According to the location and growth pattern of the tumor, 44 patients underwent STER, 14 patients underwent EFTR, and the remaining 32 patients received a standard ESD procedure. The tumor size was 20.0 mm (range 5.0–100.0 mm). Fourty-seven out of 90 lesions (52.2%) were regularly shaped. The overall en bloc resection rate was 84.4%. The operation time was 43 min (range 16–126 min). The intraoperative bleeding rate was 18.9%. There were no adverse events that required therapeutic intervention during or after the procedures. The surgical approach had no significant correlation with en bloc resection, long operative time or intraoperative bleeding. Large tumor size (≥ 30 mm) and irregular tumor shape were independent predictors for piecemeal resection (OR: 7.346, P = 0.032 and OR: 18.004, P = 0.029, respectively), long operative time (≥ 60 min) (OR: 47.330, P = 0.000 and OR: 6.863, P = 0.034, respectively) and intraoperative bleeding (OR: 20.631, P = 0.002 and OR: 19.020, P = 0.021, respectively).

CONCLUSION

Endoscopic resection is an effective treatment for SMTs in the MP layer at the EGJ. Tumors with large size and irregular shape were independent predictors for difficult endoscopic resection.

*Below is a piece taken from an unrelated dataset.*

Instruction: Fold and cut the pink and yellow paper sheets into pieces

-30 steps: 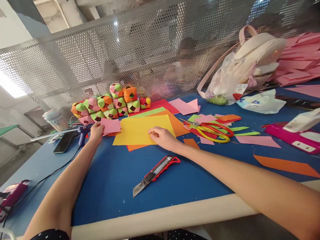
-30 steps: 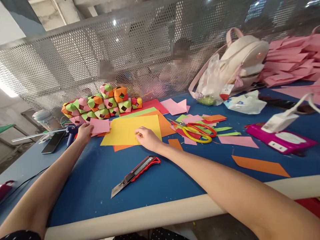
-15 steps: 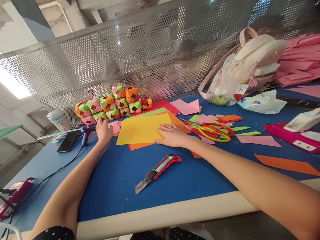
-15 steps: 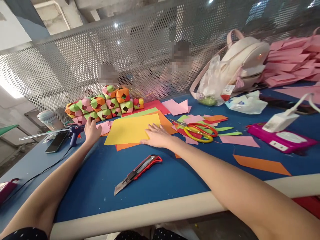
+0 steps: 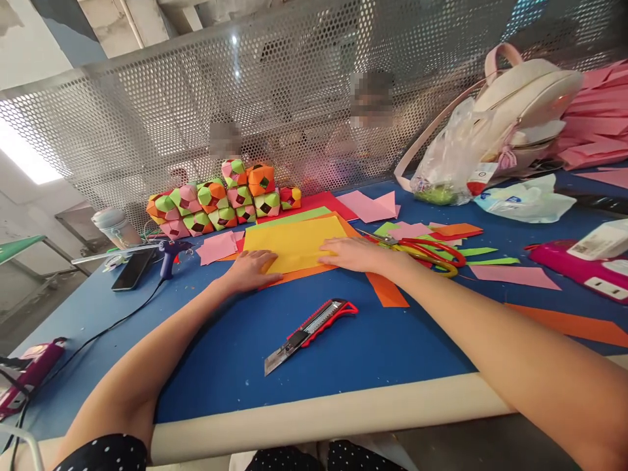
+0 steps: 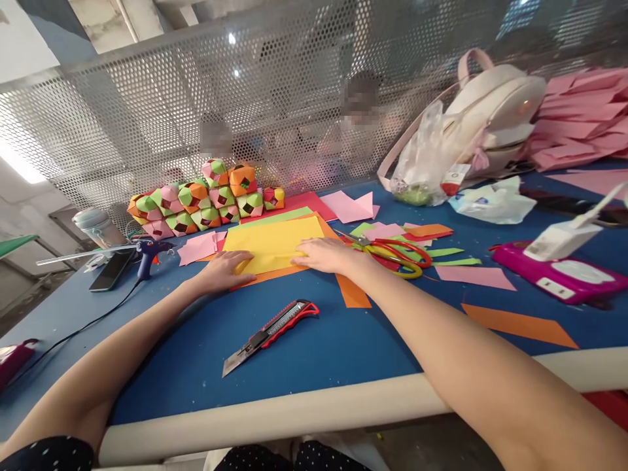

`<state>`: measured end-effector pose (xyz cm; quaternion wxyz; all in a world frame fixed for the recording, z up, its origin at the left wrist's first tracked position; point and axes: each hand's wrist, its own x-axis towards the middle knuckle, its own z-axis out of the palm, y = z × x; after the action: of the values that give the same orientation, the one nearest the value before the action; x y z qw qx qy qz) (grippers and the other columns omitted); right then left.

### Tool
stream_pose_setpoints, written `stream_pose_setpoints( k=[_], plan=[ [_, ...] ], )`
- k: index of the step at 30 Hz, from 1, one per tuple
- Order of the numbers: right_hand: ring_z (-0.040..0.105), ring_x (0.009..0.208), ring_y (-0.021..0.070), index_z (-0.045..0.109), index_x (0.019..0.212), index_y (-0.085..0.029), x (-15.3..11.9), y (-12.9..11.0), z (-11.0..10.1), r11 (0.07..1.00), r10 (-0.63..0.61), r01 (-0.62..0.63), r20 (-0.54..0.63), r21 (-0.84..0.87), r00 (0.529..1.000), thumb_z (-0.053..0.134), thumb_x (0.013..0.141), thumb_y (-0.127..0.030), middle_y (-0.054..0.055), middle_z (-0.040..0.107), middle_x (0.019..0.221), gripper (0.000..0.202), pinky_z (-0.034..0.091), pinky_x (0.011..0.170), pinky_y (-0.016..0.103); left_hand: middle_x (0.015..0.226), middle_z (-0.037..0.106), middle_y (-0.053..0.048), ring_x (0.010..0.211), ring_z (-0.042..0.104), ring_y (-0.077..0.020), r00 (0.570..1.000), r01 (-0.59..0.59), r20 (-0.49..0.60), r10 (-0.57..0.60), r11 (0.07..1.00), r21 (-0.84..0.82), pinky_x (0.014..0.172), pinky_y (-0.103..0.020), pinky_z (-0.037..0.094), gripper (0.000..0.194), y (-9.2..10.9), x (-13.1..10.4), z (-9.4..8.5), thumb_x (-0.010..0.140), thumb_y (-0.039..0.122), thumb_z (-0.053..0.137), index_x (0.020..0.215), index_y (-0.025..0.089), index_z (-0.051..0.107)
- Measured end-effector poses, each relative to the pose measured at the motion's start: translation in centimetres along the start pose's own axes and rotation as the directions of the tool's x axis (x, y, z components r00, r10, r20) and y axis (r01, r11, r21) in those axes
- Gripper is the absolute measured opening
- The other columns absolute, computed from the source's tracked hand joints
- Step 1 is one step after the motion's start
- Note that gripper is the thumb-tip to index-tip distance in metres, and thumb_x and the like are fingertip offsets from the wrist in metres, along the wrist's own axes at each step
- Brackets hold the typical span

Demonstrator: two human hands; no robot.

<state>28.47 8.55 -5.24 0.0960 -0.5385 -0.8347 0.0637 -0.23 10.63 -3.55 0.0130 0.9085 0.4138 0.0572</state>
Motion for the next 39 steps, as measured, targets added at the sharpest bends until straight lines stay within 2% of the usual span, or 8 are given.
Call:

Keywords: Submucosal tumor, Esophagogastric junction, Muscularis propria, Submucosal tunneling endoscopic resection, Endoscopic submucosal dissection, Endoscopic full-thickness resection

Core Tip: This was the first study to discuss the predictors of difficult endoscopic resection, including various approaches of submucosal tunneling endoscopic resection, endoscopic full-thickness resection and endoscopic submucosal dissection for submucosal tumors originating from the muscularis propria layer at the esophagogastric junction. Our data showed that tumors with greater size and irregular shape were independent predictors of difficult endoscopic resection, which is mainly measured by piecemeal resection, long operative time and intraoperative bleeding.